Próspero alzó el rostro contusionado y miró a Lucifer con expresión de desafío.
—Nos dijeron que desertar contigo nos traería gloria —susurró—. A los juveniles se nos prometió honor y poder... y riquezas. ¿Dónde está nuestra gloria? —gritó.
En la oscuridad sonaron unas cuantas voces agudas en apoyo de Próspero.
—¿Dónde está nuestra gloria? —Próspero se puso en pie.
De pronto, todos los juveniles se unieron a él cantando lemas rítmicos que llamaban al amotinamiento.
—¿Dónde está nuestra gloria? ¡Queremos nuestra gloria!
Lucifer torció el rostro en una perversa mueca. Moloc pateó a Próspero y agarró a cinco juveniles por la garganta.
—Si no puedes contener a la chusma, Charsoc... —dijo Lucifer en un tono sedoso.
—¡Que vengan los canes demoníacos! —gritó Moloc—. Llevad a los sublevados a las cámaras de experimentación.
Lucifer se volvió hacia Zadquiel, que estaba a su izquierda.
—Zadquiel —dijo con voz penetrante—. Te pongo al mando de una quinta parte de mis batallones satánicos. Mis generales se someterán a tu autoridad. Mis órdenes consisten en que vayas con mis legiones a fecundar a las hijas de los hombres con semilla de demonio. Todas las líneas genéticas del hombre han de quedar contaminadas. Demonizad la semilla humana. Id y violad. Destruid y volved victoriosos.
En un ataque de furia incontrolada, Lucifer tiró los códices de oro desde la bóveda al suelo.
—Y entonces, pervertid y profanad todo vestigio de los sagrados misterios y del conocimiento de Jehová. ¡Borrad a la raza humana!

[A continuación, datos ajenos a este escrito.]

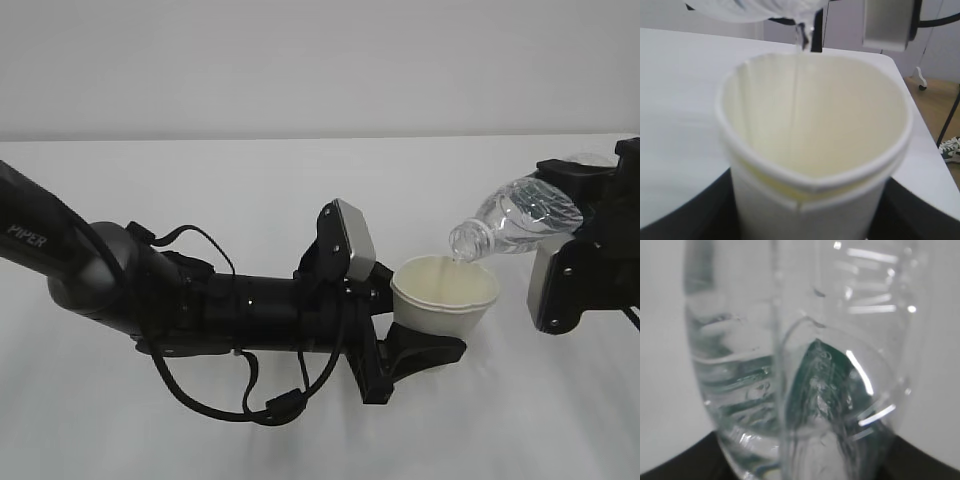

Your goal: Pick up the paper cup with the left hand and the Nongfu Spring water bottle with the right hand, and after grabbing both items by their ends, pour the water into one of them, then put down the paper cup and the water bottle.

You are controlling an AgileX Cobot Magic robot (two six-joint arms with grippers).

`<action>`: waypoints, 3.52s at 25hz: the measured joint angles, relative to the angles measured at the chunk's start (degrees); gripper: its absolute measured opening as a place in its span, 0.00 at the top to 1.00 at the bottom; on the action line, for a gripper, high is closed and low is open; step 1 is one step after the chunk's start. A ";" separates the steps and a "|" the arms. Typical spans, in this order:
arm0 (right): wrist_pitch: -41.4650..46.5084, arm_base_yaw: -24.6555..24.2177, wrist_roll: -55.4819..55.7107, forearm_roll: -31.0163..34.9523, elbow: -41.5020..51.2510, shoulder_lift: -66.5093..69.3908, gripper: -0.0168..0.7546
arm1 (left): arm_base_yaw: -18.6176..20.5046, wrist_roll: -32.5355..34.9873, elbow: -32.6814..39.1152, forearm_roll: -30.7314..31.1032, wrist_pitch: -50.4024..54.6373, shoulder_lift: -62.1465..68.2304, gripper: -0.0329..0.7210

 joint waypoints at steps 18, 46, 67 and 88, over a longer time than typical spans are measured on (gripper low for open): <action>-0.40 0.00 -0.80 -0.22 0.00 0.00 0.50 | 0.00 0.00 0.00 0.00 0.00 0.00 0.35; -0.53 0.00 -1.10 -1.15 0.00 0.00 0.50 | 0.00 0.00 0.00 0.00 0.26 0.00 0.35; -0.53 0.00 -1.19 -1.15 0.00 0.00 0.50 | 0.00 0.00 0.00 0.00 0.26 0.00 0.35; -0.62 0.00 -1.90 -1.15 0.00 0.00 0.50 | 0.00 0.00 0.00 0.00 0.26 0.00 0.35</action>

Zadquiel miró a Lucifer a los ojos antes de dedicarle un lento saludo y atravesó las puertas de oro de la estancia.
Lucifer observó su marcha con una mirada indescifrable.
Zadquiel, Sariel, Azazil y Gadril cabalgaban veloces como el viento en sus gigantescos corceles negros a través del Segundo Cielo, en dirección a la Tierra y a sus habitantes, que eran ajenos a todo. Tras ellos cabalgaban sus legiones poderosas, bárbaras y amenazantes. Cuando llegaron a la atmósfera de la Tierra, se separaron.

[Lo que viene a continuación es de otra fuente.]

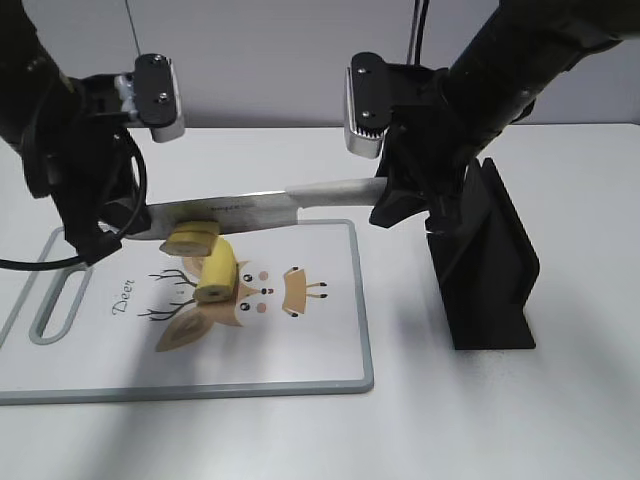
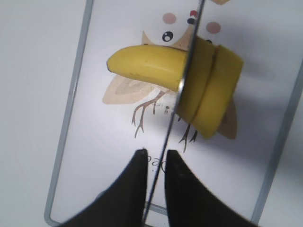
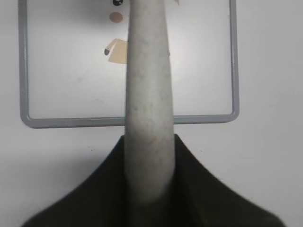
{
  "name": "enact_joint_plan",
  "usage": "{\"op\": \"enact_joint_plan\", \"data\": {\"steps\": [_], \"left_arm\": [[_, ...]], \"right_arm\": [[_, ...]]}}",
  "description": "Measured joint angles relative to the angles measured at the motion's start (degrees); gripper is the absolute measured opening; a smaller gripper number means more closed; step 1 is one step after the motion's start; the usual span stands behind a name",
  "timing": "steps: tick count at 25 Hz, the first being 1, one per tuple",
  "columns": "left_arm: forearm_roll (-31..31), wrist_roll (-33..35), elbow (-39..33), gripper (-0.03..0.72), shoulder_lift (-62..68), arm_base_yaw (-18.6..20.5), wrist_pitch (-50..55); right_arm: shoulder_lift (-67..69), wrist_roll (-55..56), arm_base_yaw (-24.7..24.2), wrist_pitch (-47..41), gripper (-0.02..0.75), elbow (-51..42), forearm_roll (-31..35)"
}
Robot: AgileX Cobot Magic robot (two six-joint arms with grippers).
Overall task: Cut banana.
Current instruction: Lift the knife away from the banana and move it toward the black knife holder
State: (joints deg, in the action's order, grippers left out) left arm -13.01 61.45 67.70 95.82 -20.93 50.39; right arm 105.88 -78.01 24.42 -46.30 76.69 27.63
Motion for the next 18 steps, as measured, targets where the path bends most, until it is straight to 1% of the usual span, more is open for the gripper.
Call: {"op": "enact_joint_plan", "data": {"steps": [1,2,4,6,7,9,10,15,18], "left_arm": [[0.0,-0.3,0.0,0.122,-0.5,0.0,-0.1],[0.1,-0.6,-0.1,0.201,-1.0,0.0,-0.1],[0.4,-0.9,-0.1,0.39,-2.4,0.0,0.1],[0.9,-2.2,-0.1,0.544,-4.6,0.3,0.0],[1.5,-3.7,-0.1,0.598,-6.0,0.6,-0.2],[3.5,-6.5,0.3,0.638,-8.7,1.9,-0.4],[4.2,-7.8,0.5,0.64,-10.3,2.7,-0.7],[5.2,-15.4,1.1,0.598,-19.1,8.1,-1.2],[5.3,-21.5,1.1,0.588,-23.4,11.9,-1.1]], "right_arm": [[-0.1,0.3,0.0,-0.4,0.163,0.0,0.3],[-0.1,0.5,0.0,-0.4,0.162,0.0,0.5],[-0.2,1.1,0.0,-0.4,0.162,0.0,0.7],[-0.2,1.6,0.0,-0.3,0.162,0.0,0.6],[-0.2,1.7,0.0,-0.3,0.162,0.0,0.6],[-0.2,1.8,0.0,-0.3,0.162,0.0,0.6],[-0.2,1.8,0.0,-0.3,0.162,0.0,0.6],[-1.0,3.0,0.0,-0.8,0.162,0.0,0.6],[-3.0,9.1,0.0,-1.2,0.162,0.0,0.6]]}}
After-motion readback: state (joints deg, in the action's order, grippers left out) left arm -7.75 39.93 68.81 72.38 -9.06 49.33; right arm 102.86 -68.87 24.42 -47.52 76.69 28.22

Gadril recorrió el desierto en su negra montura, la capa ondeando al viento. Voló por encima de una gran cordillera de montañas y atajó por polvorientas llanuras. Las pezuñas de su corcel resonaron en un pueblecito y los habitantes se apartaron de su camino.

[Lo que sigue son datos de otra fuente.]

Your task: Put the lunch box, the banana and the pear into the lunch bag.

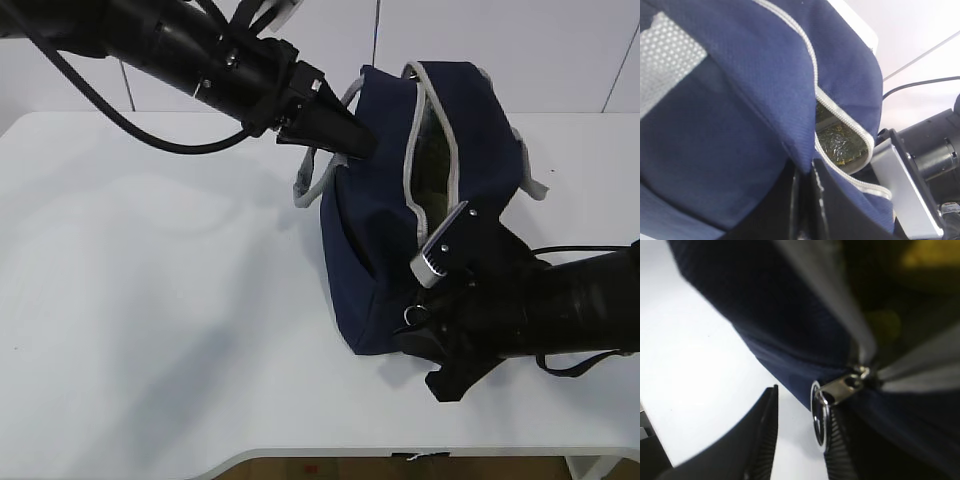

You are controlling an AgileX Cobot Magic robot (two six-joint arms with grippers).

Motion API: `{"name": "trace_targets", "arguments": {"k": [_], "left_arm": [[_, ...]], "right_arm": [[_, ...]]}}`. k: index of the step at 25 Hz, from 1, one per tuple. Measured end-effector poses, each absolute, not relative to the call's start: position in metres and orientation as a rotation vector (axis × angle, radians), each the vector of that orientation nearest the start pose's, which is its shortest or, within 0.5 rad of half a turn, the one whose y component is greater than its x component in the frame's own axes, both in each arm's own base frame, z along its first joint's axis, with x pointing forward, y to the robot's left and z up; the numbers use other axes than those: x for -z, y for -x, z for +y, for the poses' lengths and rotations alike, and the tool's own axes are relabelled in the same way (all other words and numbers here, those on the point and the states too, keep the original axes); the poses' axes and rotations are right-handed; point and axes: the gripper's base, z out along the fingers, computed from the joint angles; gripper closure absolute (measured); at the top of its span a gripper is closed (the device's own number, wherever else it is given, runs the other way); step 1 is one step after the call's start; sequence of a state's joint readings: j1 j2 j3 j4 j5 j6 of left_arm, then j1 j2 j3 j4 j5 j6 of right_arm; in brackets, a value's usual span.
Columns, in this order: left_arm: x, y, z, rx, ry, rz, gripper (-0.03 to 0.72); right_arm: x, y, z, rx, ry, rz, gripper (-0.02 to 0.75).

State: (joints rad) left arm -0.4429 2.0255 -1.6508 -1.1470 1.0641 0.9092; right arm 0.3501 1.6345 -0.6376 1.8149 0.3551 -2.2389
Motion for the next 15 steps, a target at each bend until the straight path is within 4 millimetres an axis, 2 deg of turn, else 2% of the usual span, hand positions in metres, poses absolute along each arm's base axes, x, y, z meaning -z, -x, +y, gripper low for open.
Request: {"name": "trace_targets", "arguments": {"k": [3,5,10,15], "left_arm": [[-0.2658,-0.3648,-0.2534,1.298,-1.002,2.182,0.689],[-0.2657,-0.3648,-0.2534,1.297,-1.004,2.183,0.689],[-0.2657,-0.3645,-0.2534,1.300,-1.007,2.183,0.689],[-0.2655,-0.3645,-0.2533,1.298,-1.009,2.184,0.689]], "right_arm": [[-0.1553,-0.2584,0.1269,-0.380,1.022,2.131,0.510],[-0.1552,-0.2585,0.1268,-0.379,1.019,2.133,0.547],[-0.1557,-0.2593,0.1267,-0.375,1.014,2.135,0.725],[-0.1583,-0.2621,0.1274,-0.369,1.010,2.126,0.731]]}}
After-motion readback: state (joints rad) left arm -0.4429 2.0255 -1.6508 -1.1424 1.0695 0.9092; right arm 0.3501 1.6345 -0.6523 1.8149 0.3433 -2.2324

Tiró con fuerza de las riendas y se detuvo a la puerta del ayuntamiento del pueblo. Una música alegre y bulliciosa salía del edificio. Desmontó y se acercó a la puerta. Con un golpe de su robusto hombro en la madera, se abrió camino al salón interior.
Caminó erguido, cerniéndose sobre los reunidos. Era una figura amenazadora y salvaje. Miró aviesamente al grupo de hombres y mujeres que se habían quedado petrificados con su presencia hasta que vio a una joven belleza de cabello rubio en el otro extremo de la estancia. Se relamió los labios y una sonrisa lasciva cruzó su rostro.